> [Exercise material]

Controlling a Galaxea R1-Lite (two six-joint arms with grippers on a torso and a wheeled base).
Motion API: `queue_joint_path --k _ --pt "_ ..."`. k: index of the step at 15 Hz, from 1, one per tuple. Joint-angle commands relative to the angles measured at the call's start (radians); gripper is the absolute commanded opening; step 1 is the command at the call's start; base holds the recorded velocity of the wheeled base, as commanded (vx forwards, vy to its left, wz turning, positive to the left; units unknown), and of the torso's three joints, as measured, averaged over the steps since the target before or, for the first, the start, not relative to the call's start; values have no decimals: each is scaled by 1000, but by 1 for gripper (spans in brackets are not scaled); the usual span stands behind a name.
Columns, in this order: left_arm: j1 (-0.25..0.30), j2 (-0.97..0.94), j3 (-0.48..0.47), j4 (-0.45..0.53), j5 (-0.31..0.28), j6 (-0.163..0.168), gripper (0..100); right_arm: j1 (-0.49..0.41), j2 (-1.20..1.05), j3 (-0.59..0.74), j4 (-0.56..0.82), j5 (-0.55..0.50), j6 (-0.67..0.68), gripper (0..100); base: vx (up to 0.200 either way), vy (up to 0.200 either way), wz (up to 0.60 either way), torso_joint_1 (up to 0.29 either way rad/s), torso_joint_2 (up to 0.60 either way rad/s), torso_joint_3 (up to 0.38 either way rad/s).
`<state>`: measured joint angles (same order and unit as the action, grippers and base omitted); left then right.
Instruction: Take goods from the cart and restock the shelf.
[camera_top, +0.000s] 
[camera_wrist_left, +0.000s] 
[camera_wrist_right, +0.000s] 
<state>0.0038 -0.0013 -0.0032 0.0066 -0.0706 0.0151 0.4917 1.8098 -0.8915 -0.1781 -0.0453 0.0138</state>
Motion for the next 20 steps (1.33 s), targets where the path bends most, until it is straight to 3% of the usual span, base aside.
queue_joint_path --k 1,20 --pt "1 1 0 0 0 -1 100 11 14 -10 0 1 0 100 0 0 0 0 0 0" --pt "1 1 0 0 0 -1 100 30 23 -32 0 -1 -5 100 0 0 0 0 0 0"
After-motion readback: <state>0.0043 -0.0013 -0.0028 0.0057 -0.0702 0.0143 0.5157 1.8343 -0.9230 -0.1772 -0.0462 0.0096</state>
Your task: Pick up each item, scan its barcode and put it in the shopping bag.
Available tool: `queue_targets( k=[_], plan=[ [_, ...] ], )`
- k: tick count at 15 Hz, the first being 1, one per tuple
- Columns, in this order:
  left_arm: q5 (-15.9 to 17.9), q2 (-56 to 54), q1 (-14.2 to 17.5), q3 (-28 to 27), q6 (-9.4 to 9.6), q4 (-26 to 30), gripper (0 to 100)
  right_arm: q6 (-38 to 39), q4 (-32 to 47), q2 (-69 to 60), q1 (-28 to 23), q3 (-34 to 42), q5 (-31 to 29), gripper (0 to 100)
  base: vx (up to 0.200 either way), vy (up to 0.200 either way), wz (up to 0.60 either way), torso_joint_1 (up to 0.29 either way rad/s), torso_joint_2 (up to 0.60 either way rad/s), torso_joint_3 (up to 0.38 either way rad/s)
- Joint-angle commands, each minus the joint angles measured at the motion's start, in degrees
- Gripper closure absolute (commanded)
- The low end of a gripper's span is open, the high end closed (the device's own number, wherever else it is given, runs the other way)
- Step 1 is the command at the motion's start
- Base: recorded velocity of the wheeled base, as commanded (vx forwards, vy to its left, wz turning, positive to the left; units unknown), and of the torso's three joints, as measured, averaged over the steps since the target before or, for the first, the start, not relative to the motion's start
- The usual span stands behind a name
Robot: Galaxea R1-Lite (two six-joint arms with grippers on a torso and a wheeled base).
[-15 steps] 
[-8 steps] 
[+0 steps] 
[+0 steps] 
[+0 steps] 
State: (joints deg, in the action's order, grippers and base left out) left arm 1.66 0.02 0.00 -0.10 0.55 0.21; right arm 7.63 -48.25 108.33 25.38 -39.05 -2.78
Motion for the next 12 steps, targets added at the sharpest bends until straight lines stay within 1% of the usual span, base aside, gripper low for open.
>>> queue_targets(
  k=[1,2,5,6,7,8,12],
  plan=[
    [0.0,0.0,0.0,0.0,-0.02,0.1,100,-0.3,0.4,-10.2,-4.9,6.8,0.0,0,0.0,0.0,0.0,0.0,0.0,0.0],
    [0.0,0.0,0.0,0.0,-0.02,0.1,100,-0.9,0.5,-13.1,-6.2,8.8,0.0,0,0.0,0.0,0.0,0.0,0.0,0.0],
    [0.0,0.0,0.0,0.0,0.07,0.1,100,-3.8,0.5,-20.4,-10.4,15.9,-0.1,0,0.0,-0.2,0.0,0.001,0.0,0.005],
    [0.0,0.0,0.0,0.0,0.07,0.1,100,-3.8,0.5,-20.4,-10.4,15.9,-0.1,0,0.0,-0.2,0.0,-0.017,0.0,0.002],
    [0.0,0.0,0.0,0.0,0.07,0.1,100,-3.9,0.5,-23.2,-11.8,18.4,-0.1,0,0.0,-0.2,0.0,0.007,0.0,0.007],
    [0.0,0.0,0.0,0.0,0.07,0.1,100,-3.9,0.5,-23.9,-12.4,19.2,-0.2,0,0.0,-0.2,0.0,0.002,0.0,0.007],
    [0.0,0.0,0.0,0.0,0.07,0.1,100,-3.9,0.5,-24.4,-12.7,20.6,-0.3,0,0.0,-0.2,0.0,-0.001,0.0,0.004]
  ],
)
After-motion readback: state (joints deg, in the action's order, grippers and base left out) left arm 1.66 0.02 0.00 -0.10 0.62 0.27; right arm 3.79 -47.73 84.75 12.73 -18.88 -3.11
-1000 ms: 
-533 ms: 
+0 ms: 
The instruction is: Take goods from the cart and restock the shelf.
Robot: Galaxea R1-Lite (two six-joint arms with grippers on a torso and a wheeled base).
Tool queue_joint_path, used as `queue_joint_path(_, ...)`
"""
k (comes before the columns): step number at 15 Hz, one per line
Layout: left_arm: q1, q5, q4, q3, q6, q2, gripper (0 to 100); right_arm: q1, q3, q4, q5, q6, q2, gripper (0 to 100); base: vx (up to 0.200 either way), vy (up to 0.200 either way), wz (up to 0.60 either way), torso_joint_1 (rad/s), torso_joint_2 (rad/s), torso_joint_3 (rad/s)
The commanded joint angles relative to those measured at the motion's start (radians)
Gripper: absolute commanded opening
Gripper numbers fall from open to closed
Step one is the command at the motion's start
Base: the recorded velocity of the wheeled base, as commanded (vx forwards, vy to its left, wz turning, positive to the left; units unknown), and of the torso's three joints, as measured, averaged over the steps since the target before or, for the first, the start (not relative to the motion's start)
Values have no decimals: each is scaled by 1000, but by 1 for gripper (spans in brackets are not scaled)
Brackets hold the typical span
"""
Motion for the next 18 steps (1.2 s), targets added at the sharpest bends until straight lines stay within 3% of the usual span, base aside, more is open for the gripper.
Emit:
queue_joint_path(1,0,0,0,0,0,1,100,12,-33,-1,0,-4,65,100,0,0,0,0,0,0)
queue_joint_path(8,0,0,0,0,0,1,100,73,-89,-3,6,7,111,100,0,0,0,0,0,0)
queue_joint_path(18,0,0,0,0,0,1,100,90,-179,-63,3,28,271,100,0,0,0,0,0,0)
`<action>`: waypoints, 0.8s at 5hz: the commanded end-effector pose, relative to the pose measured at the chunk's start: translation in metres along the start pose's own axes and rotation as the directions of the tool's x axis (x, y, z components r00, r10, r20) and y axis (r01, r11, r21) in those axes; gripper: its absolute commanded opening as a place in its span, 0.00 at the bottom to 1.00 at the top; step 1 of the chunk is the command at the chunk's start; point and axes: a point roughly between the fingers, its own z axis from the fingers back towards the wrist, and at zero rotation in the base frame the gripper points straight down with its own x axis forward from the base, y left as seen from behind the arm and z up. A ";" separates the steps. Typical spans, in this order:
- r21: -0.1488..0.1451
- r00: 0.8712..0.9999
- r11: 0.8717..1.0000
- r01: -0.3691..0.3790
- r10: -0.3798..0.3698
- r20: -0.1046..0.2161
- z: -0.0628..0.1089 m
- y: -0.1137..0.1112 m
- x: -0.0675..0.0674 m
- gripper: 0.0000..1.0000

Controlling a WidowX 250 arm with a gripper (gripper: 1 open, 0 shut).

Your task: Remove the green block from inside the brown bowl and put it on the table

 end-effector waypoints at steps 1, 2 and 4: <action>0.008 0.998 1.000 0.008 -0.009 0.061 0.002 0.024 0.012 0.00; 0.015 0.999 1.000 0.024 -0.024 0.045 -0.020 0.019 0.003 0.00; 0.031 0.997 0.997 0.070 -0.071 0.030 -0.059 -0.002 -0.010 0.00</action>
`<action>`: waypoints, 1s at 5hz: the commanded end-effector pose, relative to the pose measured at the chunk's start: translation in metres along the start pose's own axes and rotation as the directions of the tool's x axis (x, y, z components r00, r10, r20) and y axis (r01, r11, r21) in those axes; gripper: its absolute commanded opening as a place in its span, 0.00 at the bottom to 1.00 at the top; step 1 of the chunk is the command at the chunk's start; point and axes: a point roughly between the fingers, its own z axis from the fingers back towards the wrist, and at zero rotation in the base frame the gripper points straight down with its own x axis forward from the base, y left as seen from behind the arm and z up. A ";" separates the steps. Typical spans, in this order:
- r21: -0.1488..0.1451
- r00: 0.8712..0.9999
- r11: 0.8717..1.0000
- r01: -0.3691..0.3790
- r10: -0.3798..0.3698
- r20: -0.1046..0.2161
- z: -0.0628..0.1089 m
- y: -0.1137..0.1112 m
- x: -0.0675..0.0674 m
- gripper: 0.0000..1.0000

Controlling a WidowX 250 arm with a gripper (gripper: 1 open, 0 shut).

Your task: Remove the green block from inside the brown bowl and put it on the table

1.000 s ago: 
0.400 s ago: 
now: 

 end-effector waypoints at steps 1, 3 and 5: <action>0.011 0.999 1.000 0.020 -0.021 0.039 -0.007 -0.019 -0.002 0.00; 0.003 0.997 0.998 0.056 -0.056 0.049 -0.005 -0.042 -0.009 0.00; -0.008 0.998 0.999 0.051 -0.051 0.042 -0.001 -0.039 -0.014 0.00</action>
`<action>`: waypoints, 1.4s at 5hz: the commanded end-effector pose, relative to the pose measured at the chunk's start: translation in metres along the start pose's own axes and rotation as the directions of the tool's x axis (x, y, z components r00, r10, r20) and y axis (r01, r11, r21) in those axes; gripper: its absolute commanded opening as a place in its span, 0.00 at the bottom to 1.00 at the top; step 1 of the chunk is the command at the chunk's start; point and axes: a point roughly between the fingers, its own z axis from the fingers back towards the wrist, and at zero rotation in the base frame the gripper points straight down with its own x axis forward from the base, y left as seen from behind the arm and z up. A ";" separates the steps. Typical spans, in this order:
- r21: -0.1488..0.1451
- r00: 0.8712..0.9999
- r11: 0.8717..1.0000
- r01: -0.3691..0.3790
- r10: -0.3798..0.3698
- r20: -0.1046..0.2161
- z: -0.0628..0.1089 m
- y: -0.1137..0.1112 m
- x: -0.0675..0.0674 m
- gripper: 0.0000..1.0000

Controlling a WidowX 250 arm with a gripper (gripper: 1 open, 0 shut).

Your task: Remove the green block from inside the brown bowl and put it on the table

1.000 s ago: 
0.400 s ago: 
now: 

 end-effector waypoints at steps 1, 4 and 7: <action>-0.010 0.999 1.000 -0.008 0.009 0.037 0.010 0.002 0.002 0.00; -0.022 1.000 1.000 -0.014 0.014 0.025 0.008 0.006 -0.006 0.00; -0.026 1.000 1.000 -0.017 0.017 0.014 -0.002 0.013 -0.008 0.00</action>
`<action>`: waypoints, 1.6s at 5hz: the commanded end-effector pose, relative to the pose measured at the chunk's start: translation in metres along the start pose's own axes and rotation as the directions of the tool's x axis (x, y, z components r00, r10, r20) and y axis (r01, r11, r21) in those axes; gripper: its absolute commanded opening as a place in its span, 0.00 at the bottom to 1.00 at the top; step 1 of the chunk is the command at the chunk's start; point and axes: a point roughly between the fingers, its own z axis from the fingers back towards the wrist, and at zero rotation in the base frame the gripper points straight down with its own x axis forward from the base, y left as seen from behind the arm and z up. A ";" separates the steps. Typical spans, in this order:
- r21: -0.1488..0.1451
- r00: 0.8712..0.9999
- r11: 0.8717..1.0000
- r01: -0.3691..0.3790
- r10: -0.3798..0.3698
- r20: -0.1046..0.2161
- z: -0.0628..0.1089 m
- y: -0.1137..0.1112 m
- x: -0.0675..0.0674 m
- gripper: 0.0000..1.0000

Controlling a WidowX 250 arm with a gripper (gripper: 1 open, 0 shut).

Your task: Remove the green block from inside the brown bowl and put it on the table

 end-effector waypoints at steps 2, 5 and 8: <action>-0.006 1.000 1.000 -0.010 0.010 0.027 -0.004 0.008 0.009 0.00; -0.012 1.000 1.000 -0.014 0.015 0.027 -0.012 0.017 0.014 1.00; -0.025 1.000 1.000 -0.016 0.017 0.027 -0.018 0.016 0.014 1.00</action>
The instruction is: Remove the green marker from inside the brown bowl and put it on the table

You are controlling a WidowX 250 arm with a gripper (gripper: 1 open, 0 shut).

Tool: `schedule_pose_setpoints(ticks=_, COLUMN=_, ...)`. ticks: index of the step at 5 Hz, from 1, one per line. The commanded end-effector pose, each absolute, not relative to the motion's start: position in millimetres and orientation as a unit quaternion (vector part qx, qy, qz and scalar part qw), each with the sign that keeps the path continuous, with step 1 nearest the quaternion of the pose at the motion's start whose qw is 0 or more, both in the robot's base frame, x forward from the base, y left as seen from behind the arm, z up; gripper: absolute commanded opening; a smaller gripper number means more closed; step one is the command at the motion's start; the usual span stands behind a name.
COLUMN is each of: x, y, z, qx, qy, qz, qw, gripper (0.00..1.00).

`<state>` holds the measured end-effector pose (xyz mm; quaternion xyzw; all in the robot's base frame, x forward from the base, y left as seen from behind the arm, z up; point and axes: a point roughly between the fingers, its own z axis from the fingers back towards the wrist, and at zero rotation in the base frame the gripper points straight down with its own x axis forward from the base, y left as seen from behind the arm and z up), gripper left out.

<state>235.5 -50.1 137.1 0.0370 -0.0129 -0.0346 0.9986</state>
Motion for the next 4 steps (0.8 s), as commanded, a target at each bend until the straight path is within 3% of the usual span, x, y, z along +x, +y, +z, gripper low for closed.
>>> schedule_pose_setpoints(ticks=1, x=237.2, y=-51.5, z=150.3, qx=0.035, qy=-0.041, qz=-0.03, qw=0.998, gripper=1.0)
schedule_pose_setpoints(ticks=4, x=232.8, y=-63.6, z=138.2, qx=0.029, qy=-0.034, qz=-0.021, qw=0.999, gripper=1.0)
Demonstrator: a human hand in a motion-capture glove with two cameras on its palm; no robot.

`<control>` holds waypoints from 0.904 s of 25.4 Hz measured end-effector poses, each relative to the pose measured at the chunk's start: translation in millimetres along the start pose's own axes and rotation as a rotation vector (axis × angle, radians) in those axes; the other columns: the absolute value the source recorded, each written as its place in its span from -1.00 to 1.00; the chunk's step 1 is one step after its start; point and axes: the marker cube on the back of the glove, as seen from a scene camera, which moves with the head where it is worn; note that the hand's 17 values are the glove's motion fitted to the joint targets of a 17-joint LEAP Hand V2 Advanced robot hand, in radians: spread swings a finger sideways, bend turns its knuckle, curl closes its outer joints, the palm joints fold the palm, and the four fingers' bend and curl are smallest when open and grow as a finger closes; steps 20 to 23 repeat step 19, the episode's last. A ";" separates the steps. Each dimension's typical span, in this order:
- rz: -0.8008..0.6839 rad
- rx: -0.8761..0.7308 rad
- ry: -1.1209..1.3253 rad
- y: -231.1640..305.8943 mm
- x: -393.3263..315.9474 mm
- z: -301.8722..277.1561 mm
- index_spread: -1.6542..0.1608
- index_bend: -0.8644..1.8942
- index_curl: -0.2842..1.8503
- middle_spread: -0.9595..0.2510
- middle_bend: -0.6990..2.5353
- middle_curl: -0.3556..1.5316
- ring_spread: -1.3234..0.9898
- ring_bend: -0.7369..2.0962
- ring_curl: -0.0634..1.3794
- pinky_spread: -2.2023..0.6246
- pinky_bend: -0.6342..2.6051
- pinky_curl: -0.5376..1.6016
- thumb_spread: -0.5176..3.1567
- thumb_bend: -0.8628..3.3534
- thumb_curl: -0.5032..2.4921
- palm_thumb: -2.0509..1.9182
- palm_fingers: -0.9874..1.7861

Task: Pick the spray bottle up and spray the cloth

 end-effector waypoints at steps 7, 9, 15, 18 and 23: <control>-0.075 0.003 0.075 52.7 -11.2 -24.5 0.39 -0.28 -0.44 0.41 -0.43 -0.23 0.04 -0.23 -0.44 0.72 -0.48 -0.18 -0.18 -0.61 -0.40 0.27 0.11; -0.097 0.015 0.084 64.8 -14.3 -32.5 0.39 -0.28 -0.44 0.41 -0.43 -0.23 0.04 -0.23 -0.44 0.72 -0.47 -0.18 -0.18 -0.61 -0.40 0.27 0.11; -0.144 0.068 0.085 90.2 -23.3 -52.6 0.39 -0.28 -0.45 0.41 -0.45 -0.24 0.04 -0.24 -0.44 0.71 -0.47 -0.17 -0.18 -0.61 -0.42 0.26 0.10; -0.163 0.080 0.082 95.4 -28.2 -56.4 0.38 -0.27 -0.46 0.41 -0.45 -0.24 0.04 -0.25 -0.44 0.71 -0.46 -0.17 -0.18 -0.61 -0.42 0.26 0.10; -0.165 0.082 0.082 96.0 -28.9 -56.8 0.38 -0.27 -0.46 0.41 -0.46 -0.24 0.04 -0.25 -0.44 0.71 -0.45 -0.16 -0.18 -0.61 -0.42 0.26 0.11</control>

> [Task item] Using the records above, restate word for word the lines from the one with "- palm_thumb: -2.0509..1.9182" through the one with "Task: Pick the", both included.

> [Exercise response]
- palm_thumb: -2.0509..1.9182
- palm_fingers: -0.9874..1.7861

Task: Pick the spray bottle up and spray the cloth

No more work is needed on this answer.